THE PROBLEM:
Repeat exactly the lines from the line containing "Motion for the" to the last line of the listing, including both.
Segment Open
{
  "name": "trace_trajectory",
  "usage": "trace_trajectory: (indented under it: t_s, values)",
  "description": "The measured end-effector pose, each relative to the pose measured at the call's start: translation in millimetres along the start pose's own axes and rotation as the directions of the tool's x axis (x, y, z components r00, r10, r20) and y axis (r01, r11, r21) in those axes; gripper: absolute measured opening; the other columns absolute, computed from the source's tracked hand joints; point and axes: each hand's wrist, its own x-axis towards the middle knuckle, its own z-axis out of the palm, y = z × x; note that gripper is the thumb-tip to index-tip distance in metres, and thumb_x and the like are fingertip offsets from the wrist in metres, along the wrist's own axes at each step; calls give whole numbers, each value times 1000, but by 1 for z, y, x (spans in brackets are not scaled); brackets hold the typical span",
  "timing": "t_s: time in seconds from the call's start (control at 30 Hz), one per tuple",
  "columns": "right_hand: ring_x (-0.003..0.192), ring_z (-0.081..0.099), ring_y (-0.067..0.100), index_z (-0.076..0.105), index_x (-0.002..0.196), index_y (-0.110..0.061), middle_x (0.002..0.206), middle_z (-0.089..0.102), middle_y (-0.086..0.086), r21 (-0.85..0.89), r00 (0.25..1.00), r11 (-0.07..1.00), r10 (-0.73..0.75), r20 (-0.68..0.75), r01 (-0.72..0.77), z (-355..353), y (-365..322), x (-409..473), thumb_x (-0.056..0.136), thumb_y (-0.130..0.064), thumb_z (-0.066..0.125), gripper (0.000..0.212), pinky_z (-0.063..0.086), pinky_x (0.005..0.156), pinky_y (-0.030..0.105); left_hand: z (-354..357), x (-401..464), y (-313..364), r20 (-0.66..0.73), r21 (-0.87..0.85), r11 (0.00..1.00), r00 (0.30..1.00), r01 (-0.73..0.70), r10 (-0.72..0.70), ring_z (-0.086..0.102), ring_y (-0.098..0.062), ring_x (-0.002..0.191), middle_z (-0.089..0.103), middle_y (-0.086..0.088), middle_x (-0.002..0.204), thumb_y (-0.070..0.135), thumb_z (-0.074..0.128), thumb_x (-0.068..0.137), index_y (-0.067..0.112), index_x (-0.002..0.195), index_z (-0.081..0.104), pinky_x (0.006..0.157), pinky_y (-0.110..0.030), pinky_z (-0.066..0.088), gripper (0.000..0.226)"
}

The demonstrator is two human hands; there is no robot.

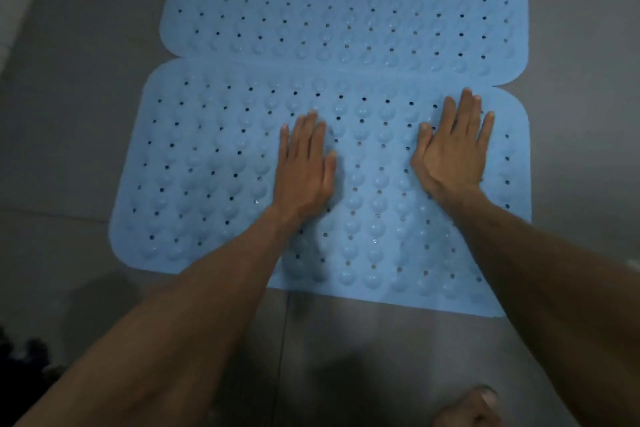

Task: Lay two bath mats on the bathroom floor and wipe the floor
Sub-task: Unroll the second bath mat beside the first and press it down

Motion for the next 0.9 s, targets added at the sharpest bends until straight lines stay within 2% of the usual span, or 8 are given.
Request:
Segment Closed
SOLUTION TO THE EXERCISE:
Motion for the next 0.9 s, targets added at the sharpest bends until straight lines stay within 2% of the usual span, or 8 are given.
Request:

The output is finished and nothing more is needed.